▸ **Task to complete**:
Each entry below needs to be retyped exactly as given.

▸ **Data for processing**:
== == ==

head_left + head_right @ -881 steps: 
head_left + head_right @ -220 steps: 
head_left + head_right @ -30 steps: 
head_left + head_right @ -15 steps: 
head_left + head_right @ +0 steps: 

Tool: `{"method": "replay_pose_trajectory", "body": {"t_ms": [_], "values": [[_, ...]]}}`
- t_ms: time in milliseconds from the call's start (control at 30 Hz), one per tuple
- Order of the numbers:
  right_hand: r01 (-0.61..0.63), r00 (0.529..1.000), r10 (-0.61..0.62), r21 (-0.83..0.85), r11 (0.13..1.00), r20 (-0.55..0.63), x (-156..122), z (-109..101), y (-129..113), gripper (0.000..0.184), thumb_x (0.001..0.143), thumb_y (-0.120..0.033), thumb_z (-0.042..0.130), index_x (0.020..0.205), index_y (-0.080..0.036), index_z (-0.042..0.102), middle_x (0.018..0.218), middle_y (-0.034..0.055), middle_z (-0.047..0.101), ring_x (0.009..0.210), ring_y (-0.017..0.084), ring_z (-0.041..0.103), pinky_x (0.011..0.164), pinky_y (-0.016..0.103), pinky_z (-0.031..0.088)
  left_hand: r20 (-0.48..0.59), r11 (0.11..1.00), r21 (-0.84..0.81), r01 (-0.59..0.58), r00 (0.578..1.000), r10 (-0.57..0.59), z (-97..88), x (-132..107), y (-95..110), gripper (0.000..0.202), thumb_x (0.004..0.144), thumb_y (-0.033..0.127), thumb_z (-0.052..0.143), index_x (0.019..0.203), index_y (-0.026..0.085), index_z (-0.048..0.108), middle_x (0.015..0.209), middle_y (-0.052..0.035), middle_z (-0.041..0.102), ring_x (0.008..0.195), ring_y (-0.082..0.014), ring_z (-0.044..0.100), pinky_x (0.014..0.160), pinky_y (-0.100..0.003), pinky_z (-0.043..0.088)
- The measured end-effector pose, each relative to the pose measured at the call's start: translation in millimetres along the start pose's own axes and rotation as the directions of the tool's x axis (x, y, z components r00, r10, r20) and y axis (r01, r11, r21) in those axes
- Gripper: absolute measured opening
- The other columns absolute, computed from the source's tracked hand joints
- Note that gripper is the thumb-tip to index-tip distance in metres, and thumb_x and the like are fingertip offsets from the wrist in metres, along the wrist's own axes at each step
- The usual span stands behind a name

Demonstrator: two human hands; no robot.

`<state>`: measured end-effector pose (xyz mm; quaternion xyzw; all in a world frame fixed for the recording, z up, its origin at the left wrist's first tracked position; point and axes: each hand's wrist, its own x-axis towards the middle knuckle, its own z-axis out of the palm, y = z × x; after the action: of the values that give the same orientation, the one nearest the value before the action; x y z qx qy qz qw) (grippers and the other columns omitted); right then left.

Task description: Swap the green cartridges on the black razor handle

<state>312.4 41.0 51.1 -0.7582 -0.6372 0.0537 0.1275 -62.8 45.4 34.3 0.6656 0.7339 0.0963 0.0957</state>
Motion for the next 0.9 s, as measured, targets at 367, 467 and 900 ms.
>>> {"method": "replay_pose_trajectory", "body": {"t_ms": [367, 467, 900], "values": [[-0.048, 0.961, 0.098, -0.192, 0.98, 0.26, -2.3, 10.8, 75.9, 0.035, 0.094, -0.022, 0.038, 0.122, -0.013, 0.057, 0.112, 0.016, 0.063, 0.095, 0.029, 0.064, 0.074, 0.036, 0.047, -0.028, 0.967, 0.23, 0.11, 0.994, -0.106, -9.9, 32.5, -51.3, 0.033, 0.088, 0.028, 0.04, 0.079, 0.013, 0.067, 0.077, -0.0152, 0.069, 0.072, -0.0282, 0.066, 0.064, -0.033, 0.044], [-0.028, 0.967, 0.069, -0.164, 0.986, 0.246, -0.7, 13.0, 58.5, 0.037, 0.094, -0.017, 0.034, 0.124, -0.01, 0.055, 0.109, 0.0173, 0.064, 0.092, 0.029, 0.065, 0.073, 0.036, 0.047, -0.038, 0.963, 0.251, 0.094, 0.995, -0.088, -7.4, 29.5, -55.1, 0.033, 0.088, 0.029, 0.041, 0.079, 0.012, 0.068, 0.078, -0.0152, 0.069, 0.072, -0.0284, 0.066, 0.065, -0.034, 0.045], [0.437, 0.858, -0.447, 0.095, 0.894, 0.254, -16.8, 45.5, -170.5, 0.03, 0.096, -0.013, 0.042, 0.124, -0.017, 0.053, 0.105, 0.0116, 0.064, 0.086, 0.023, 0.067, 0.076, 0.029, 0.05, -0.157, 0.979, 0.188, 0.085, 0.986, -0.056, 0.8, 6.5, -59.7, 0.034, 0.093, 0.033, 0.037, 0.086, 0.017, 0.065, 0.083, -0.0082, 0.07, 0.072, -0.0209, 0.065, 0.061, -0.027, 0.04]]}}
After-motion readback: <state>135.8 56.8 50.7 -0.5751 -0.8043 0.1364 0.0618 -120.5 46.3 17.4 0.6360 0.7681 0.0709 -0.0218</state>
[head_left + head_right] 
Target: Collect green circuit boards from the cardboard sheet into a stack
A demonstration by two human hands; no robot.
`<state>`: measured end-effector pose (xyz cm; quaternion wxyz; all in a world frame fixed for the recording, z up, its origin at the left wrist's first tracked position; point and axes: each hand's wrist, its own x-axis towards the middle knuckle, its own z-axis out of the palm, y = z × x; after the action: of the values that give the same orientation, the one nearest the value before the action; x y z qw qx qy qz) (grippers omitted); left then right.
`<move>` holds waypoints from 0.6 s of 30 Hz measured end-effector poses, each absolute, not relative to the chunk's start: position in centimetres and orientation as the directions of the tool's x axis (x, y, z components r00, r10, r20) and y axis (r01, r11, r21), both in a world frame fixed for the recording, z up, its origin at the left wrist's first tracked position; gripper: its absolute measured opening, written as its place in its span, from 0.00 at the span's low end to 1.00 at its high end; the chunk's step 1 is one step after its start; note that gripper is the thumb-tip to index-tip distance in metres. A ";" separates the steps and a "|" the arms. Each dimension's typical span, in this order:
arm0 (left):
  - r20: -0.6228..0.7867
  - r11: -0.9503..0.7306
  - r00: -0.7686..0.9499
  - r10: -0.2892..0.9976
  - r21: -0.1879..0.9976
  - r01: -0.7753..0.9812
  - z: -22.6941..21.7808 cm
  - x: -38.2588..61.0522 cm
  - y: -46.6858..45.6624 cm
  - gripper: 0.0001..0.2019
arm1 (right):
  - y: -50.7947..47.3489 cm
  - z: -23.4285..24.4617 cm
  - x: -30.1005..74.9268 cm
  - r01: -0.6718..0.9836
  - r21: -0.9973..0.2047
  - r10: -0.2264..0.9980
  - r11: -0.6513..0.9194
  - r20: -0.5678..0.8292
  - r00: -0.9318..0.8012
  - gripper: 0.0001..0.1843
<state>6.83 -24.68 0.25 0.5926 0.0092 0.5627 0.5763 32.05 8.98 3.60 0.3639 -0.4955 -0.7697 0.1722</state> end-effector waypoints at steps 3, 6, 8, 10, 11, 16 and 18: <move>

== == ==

▸ **Answer to this problem**:
head_left + head_right @ -881 steps: 
head_left + head_right @ -220 steps: 
head_left + head_right @ -30 steps: 
head_left + head_right @ -15 steps: 
head_left + head_right @ +0 steps: 

Tool: `{"method": "replay_pose_trajectory", "body": {"t_ms": [_], "values": [[_, ...]]}}`
- t_ms: time in milliseconds from the call's start (control at 30 Hz), one per tuple
- Order of the numbers:
  right_hand: r01 (-0.61..0.63), r00 (0.529..1.000), r10 (-0.61..0.62), r21 (-0.83..0.85), r11 (0.13..1.00), r20 (-0.55..0.63), x (-156..122), z (-109..101), y (-129..113), gripper (0.000..0.184), thumb_x (0.001..0.143), thumb_y (-0.120..0.033), thumb_z (-0.042..0.130), index_x (0.020..0.205), index_y (-0.080..0.036), index_z (-0.042..0.102), middle_x (0.018..0.218), middle_y (-0.034..0.055), middle_z (-0.047..0.101), ring_x (0.009..0.210), ring_y (-0.017..0.084), ring_z (-0.041..0.103), pinky_x (0.011..0.164), pinky_y (-0.016..0.103), pinky_z (-0.031..0.088)
  left_hand: r20 (-0.48..0.59), r11 (0.11..1.00), r21 (-0.84..0.81), r01 (-0.59..0.58), r00 (0.578..1.000), r10 (-0.57..0.59), z (-97..88), x (-132..107), y (-95..110), gripper (0.000..0.202), thumb_x (0.004..0.144), thumb_y (-0.033..0.127), thumb_z (-0.052..0.143), index_x (0.019..0.203), index_y (-0.026..0.085), index_z (-0.048..0.108), middle_x (0.015..0.209), middle_y (-0.052..0.035), middle_z (-0.041..0.102), ring_x (0.008..0.195), ring_y (-0.082..0.014), ring_z (-0.044..0.100), pinky_x (0.014..0.160), pinky_y (-0.100..0.003), pinky_z (-0.043..0.088)
- The measured end-effector pose, each relative to the pose measured at the call's start: translation in millimetres along the start pose's own axes and rotation as the directions of the tool's x axis (x, y, z components r00, r10, r20) and y axis (r01, r11, r21) in those axes
- Gripper: absolute measured opening
- The other columns absolute, computed from the source's tracked hand joints
- Note that gripper is the thumb-tip to index-tip distance in metres, and thumb_x and the like are fingertip offsets from the wrist in metres, along the wrist's own axes at each step
- The usual span stands behind a name

Demonstrator: two human hands; no robot.

`<state>`: measured end-effector pose (xyz mm; quaternion xyzw; all in a world frame fixed for the recording, z up, its origin at the left wrist's first tracked position; point and axes: each hand's wrist, its own x-axis towards the middle knuckle, its own z-axis out of the palm, y = z × x; after the action: of the values that give the same orientation, the one nearest the value before the action; x y z qx qy qz qw) (grippers and the other columns omitted); right then left.

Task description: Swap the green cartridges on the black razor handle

<state>312.4 41.0 51.1 -0.7582 -0.6372 0.0537 0.1275 -62.8 45.4 34.3 0.6656 0.7339 0.0963 0.0957</state>
Motion for the next 0.9 s, as measured, targets at 367, 467 and 900 ms.
>>> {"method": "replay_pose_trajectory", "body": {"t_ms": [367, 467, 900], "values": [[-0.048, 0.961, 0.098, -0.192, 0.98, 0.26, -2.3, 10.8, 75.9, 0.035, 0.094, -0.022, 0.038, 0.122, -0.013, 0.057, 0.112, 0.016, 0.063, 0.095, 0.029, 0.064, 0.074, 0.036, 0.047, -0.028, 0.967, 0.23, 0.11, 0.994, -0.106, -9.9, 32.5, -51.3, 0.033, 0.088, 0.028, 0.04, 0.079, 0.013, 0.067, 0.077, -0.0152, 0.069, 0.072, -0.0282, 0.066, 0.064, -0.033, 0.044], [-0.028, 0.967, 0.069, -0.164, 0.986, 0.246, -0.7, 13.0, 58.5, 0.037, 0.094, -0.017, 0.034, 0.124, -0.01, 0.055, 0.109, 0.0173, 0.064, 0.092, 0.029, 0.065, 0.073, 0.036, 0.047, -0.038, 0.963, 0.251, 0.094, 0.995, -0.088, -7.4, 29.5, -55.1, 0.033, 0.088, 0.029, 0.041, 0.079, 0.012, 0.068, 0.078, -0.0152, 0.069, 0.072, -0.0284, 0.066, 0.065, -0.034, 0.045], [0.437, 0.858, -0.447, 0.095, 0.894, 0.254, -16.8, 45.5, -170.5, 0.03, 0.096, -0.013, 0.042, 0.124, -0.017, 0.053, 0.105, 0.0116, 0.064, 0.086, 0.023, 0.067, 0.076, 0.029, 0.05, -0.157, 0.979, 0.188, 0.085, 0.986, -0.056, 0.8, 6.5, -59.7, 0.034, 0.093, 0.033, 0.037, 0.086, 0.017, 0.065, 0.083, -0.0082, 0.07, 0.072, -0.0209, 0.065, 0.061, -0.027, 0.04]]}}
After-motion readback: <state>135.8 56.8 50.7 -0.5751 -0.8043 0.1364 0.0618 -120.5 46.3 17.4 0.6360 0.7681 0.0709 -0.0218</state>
[head_left + head_right] 
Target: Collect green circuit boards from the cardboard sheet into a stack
A demonstration by two human hands; no robot.
`<state>`: measured end-effector pose (xyz cm; quaternion wxyz; all in a world frame fixed for the recording, z up, its origin at the left wrist's first tracked position; point and axes: each hand's wrist, its own x-axis towards the middle knuckle, its own z-axis out of the palm, y = z × x; after the action: of the values that give the same orientation, the one nearest the value before the action; x y z qw qx qy qz) (grippers omitted); left then right.
`<move>` holds waypoints from 0.6 s of 30 Hz measured end-effector poses, each absolute, not relative to the chunk's start: position in centimetres and orientation as the directions of the tool's x axis (x, y, z components r00, r10, r20) and y axis (r01, r11, r21), both in a world frame fixed for the recording, z up, its origin at the left wrist's first tracked position; gripper: its absolute measured opening, written as its place in its span, from 0.00 at the span's low end to 1.00 at its high end; the chunk's step 1 is one step after its start; note that gripper is the thumb-tip to index-tip distance in metres. A ";" separates the steps and a "|" the arms. Each dimension's typical span, in this order:
arm0 (left):
  - r20: -0.6228..0.7867
  - r11: -0.9503..0.7306
  - r00: -0.7686..0.9499
  - r10: -0.2892..0.9976
  - r21: -0.1879..0.9976
  - r01: -0.7753..0.9812
  - z: -22.6941..21.7808 cm
  - x: -38.2588..61.0522 cm
  - y: -46.6858..45.6624 cm
  - gripper: 0.0001..0.2019
arm1 (right):
  - y: -50.7947..47.3489 cm
  - z: -23.4285..24.4617 cm
  - x: -30.1005..74.9268 cm
  - r01: -0.6718..0.9836
  - r21: -0.9973..0.2047
  - r10: -0.2264..0.9980
  - r11: -0.6513..0.9194
  - r20: -0.5678..0.8292
  - r00: -0.9318..0.8012
  - gripper: 0.0001..0.1843
<state>6.83 -24.68 0.25 0.5926 0.0092 0.5627 0.5763 32.05 8.98 3.60 0.3639 -0.4955 -0.7697 0.1722</state> end-effector waypoints at steps 3, 6, 8, 10, 11, 16 and 18: <move>

Nothing remains open in this exercise.